### Work instructions
All lines after the one containing "Find the orange carrot;", together with that line itself, should be written out exactly, down to the last line of the entries below.

Excerpts from a dataset
##########
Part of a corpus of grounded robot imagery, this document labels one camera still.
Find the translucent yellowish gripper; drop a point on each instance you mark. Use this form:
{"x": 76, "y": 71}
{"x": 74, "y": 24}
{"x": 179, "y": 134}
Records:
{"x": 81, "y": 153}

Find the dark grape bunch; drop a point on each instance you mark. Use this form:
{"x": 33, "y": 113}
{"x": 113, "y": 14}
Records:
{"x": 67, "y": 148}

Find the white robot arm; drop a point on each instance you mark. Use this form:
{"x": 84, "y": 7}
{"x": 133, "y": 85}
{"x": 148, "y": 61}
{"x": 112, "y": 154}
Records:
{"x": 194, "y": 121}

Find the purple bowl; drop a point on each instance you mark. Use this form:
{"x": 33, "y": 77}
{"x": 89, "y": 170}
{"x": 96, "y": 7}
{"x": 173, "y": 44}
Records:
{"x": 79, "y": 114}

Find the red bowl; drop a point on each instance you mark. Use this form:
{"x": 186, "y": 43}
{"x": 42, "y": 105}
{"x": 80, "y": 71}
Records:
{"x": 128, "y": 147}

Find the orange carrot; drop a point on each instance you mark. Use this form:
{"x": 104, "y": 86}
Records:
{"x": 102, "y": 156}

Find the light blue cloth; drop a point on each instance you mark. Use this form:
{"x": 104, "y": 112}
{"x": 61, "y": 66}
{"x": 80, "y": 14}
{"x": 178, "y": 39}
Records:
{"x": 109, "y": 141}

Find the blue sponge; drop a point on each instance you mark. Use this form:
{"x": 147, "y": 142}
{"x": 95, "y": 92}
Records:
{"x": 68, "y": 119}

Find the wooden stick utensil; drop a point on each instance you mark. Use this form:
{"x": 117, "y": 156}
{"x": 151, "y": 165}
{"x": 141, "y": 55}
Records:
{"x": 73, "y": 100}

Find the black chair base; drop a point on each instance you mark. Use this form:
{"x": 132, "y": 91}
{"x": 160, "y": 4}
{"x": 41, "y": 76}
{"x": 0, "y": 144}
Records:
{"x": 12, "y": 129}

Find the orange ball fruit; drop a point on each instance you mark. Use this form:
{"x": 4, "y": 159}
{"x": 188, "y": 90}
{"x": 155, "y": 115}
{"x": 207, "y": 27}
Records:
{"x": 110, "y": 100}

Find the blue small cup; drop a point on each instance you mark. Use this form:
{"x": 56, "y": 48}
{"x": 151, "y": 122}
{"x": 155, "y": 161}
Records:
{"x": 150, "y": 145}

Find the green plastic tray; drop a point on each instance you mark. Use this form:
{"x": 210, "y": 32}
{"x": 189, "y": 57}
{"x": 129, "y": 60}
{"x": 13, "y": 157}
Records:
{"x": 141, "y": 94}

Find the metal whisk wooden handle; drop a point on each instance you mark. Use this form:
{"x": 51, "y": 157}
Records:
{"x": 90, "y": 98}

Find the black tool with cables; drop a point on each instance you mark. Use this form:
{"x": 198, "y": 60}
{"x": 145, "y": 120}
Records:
##########
### Exercise output
Find the orange carrot; drop a point on each instance you mark. Use this form:
{"x": 104, "y": 86}
Records:
{"x": 102, "y": 156}

Find the light blue cloth; drop a point on each instance you mark. Use this form:
{"x": 104, "y": 112}
{"x": 61, "y": 66}
{"x": 80, "y": 14}
{"x": 178, "y": 39}
Records:
{"x": 109, "y": 141}

Find the blue sponge; drop a point on each instance you mark. Use this form:
{"x": 147, "y": 142}
{"x": 95, "y": 92}
Records:
{"x": 68, "y": 119}

Find the wooden stick utensil; drop a point on each instance you mark. Use this form:
{"x": 117, "y": 156}
{"x": 151, "y": 165}
{"x": 141, "y": 55}
Records:
{"x": 73, "y": 100}

Find the black chair base; drop a point on each instance you mark. Use this form:
{"x": 132, "y": 91}
{"x": 160, "y": 4}
{"x": 41, "y": 76}
{"x": 0, "y": 144}
Records:
{"x": 12, "y": 129}

Find the orange ball fruit; drop a point on each instance you mark. Use this form:
{"x": 4, "y": 159}
{"x": 188, "y": 90}
{"x": 155, "y": 115}
{"x": 207, "y": 27}
Records:
{"x": 110, "y": 100}

Find the blue small cup; drop a point on each instance you mark. Use this form:
{"x": 56, "y": 48}
{"x": 151, "y": 122}
{"x": 155, "y": 161}
Records:
{"x": 150, "y": 145}

Find the green plastic tray; drop a point on each instance you mark. Use this form:
{"x": 210, "y": 32}
{"x": 189, "y": 57}
{"x": 129, "y": 60}
{"x": 13, "y": 157}
Records:
{"x": 141, "y": 94}

Find the metal whisk wooden handle; drop a point on each instance you mark. Use this form:
{"x": 51, "y": 157}
Records:
{"x": 90, "y": 98}

Find the black tool with cables; drop a point on each instance you mark. Use this form:
{"x": 198, "y": 60}
{"x": 145, "y": 120}
Records:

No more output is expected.